Write only the number of lines in the data that contain the word "about".

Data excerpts
☆ ☆ ☆ ☆ ☆
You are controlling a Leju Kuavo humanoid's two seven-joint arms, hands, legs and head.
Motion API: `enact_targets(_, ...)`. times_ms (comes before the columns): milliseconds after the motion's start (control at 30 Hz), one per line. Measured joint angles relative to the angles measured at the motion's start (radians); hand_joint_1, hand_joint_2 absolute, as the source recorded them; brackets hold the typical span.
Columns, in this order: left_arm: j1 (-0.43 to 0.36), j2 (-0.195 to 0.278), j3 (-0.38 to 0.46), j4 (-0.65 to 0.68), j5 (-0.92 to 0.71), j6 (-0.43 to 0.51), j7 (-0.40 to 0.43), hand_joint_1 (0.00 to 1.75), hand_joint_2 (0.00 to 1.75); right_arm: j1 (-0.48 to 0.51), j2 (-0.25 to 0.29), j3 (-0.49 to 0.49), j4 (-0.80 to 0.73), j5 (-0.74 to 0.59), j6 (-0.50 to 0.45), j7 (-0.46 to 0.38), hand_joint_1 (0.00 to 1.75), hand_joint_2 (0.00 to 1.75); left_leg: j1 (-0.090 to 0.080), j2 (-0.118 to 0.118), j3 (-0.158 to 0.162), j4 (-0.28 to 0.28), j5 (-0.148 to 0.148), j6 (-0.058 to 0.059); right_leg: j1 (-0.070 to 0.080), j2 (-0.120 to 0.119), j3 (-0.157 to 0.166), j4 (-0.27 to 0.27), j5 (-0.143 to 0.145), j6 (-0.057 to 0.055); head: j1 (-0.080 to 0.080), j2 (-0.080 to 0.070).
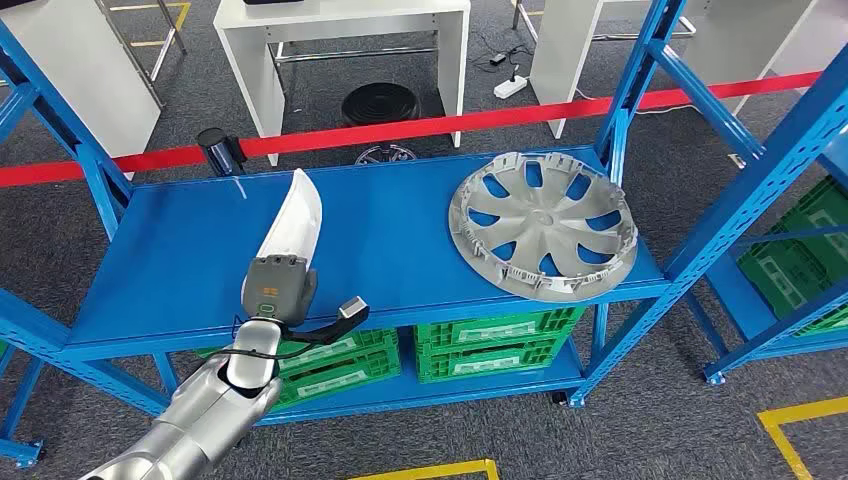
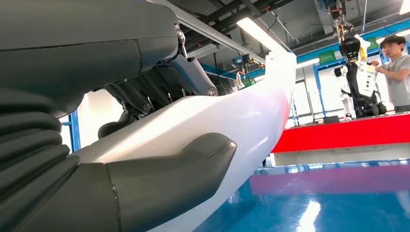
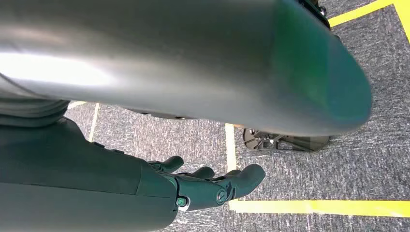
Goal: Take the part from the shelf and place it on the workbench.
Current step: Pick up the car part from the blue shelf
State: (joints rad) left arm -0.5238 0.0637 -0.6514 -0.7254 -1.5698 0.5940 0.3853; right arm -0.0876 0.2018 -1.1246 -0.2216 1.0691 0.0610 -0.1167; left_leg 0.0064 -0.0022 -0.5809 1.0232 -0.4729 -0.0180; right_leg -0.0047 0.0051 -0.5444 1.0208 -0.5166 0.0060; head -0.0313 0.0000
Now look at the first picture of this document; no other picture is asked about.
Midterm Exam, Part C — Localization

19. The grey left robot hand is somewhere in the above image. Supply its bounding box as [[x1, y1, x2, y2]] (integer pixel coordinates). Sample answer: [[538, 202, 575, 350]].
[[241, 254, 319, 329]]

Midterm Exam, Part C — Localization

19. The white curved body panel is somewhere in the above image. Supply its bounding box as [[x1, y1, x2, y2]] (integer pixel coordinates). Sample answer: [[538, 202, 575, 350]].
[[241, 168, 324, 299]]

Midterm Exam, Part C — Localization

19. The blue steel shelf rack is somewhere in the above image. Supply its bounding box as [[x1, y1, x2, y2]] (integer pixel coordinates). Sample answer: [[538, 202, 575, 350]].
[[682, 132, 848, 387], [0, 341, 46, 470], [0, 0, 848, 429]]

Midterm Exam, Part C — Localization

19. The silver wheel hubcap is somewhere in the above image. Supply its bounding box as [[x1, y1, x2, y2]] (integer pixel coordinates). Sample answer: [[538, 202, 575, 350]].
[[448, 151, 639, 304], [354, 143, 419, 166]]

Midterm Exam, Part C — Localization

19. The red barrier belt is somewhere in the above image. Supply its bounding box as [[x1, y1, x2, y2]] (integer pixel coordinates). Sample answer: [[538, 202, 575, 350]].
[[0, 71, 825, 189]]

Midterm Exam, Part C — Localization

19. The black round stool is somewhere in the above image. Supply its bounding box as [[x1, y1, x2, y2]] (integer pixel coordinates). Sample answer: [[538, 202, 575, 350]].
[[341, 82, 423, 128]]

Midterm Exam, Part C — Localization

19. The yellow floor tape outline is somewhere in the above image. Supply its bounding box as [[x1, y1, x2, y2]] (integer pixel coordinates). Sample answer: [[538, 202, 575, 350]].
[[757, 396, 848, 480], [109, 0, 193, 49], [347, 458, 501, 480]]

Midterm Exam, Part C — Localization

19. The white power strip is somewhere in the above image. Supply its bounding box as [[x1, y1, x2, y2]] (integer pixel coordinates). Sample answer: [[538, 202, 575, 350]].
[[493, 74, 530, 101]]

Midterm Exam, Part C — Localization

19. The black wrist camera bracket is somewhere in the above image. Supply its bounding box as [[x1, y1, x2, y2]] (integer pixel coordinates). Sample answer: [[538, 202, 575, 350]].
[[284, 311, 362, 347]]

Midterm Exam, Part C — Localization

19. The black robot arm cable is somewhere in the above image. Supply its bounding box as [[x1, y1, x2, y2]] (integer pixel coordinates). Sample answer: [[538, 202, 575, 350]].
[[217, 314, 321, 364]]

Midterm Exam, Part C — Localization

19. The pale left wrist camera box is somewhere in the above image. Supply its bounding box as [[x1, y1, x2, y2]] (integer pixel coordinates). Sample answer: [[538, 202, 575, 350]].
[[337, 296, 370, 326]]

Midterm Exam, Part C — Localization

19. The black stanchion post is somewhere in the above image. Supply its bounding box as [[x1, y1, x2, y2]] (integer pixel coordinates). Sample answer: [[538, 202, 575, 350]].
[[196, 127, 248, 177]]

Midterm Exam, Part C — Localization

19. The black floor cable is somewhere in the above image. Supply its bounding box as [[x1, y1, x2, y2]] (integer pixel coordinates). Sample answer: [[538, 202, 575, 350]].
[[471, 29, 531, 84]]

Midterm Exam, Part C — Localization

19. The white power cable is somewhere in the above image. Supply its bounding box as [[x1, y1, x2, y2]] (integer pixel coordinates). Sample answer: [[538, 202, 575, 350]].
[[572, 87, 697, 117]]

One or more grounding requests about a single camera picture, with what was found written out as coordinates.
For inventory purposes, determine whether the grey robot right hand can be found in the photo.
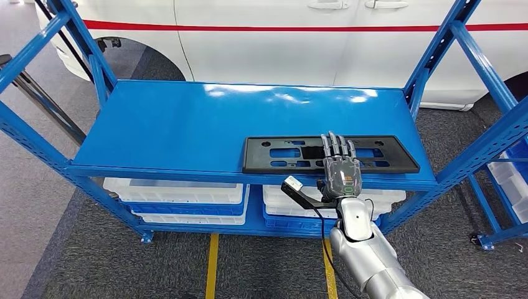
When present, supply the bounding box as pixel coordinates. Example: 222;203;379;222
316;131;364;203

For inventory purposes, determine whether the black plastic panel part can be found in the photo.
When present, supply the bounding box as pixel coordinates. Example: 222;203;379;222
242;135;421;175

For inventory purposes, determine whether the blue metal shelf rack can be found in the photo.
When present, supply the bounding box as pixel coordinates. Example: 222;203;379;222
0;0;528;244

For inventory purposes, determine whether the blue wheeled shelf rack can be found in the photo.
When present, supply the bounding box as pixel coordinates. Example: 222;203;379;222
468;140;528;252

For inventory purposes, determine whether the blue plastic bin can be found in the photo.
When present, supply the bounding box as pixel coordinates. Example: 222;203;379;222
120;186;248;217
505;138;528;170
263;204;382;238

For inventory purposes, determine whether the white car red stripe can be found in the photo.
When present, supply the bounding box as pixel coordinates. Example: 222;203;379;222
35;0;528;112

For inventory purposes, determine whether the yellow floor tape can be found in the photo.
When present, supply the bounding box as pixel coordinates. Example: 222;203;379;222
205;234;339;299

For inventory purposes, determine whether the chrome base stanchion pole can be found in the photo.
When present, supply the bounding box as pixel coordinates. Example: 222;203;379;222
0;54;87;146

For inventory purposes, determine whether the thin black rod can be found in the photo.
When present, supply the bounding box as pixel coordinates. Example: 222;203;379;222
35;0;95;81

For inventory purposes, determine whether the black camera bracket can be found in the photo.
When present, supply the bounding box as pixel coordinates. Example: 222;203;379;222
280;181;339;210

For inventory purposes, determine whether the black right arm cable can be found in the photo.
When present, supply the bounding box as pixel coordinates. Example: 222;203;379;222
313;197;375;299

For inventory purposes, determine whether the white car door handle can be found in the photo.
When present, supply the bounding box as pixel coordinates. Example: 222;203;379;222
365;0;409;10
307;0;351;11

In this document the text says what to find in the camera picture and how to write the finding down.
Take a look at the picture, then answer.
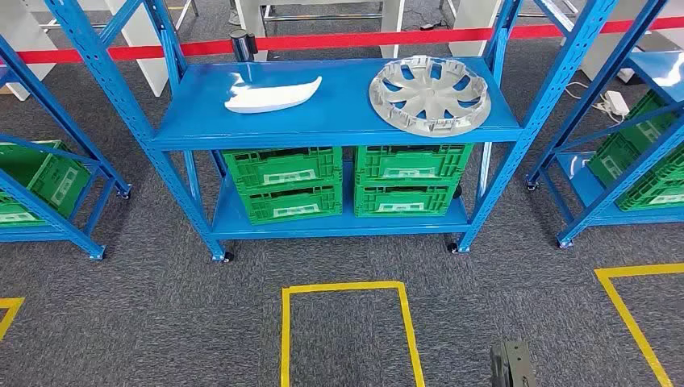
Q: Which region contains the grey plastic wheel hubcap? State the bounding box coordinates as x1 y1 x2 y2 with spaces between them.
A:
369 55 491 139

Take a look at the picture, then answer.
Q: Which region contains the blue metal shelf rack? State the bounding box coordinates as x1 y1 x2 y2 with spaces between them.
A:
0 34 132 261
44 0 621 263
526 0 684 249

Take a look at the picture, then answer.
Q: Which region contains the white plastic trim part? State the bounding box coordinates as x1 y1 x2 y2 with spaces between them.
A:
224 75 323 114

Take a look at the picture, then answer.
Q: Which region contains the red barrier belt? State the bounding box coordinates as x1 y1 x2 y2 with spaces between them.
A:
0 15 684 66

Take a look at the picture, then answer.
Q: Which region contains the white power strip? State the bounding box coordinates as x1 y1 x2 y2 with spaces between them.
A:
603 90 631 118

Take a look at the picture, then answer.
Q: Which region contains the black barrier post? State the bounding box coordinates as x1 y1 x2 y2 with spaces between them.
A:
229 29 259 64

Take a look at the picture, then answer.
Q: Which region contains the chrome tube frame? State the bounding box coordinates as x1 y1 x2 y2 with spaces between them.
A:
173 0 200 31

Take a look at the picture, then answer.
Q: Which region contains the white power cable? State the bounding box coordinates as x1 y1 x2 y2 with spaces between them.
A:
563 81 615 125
☆ ☆ ☆ ☆ ☆
YOUR SOLUTION:
2